Any additional information regarding an agent that is available, but not related to the imaging characteristics of the agent (e.g., an alternate method of synthesis, toxicity, pharmacodynamics, metabolic products, etc.) is reported in this section. This information is submitted by members of the imaging community on a voluntary basis and is not reviewed by the MICAD editors for accuracy, reliability, completeness, currency, legality, quality, or appropriateness; the information is presented “as is” in the chapter.

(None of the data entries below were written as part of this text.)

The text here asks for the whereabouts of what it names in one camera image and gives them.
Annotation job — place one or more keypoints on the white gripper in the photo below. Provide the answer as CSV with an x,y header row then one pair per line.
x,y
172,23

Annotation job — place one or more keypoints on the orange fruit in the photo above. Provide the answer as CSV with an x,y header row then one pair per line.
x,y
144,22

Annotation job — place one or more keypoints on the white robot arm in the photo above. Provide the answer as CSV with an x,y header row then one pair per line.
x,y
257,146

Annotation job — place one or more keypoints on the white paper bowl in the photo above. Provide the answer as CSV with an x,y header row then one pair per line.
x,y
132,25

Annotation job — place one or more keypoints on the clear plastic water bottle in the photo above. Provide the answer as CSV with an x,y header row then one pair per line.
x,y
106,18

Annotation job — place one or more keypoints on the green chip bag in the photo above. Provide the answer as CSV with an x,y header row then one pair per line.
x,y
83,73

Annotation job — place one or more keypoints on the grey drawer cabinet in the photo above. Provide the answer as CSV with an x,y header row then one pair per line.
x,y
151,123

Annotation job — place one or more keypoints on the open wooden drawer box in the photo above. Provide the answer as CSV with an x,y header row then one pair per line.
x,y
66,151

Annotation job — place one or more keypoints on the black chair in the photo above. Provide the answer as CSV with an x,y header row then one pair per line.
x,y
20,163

The NIH Support section presents information regarding grants provided by the NIH or affiliated institutions that are used to conduct a part or all of the studies presented in a chapter. The last section of the chapter presents the various references including patents, books, reviews, and research papers consulted to write the chapter. Each reference is linked to PubMed to facilitate access to the abstract of the published paper. If a study is funded with a NIH grant(s), the complete journal article may be accessed free of charge through the PubMed database.